Santa Maria, Signora della neve, copri col bianco tuo soffice mantello il nostro amico, nostro fratello, su nel Paradiso, su nel Paradiso lascialo andare per le tue montagne.»
Che nostalgia questo coro di montagna! Un’esecuzione a fil di voce, dolcissima, come non l’ho mai sentita. Un coro d’angeli. Quasi che i miei amici alpini, che lo stanno cantando in chiesa, abbiano paura di rompere l’irreale silenzio che incombe palpabile in questo luogo sacro.

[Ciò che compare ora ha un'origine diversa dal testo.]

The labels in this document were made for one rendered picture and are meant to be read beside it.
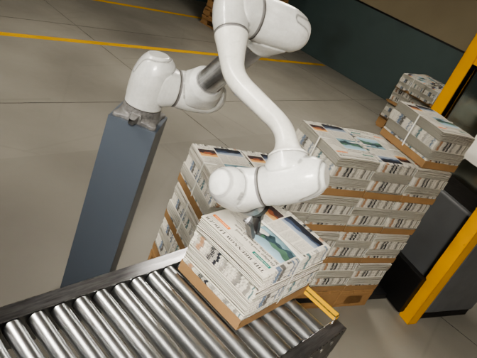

Mentre cantano, si guardano gli uni gli altri per farsi coraggio. Le gambe tremano, come quando, fiatone in gola, s’inerpicano per i sentieri di montagna durante le esercitazioni. Lacrime agli occhi tradiscono intensa commozione e strazio nel cuore.
Cantano per me, caduto in missione nella disgraziata, eppure amata terra di Herat, in Afghanistan, nell’adempimento del mio dovere.
Accanto al feretro mio padre Francesco, con in mano il suo cappello di vecchio alpino, sbiadito, logoro e ormai inutile, e mia madre Anna senza più lacrime, che non stacca un attimo gli occhi da me. Dall’altro lato, spauriti e sperduti tra tanta gente comune e le più alte cariche dello Stato, la mia fidanzata e i miei fratelli, che a turno accarezzano il mio cappello di alpino, posato come triste cimelio sul tricolore, che mi avvolge senza più riuscire a scaldarmi.
Ed io che ascolto il coro non più sulla terra, ma davvero dalle montagne del cielo, sulle quali mi hanno lasciato andare, come hanno chiesto i miei amici, Dio del cielo e la Signora della neve.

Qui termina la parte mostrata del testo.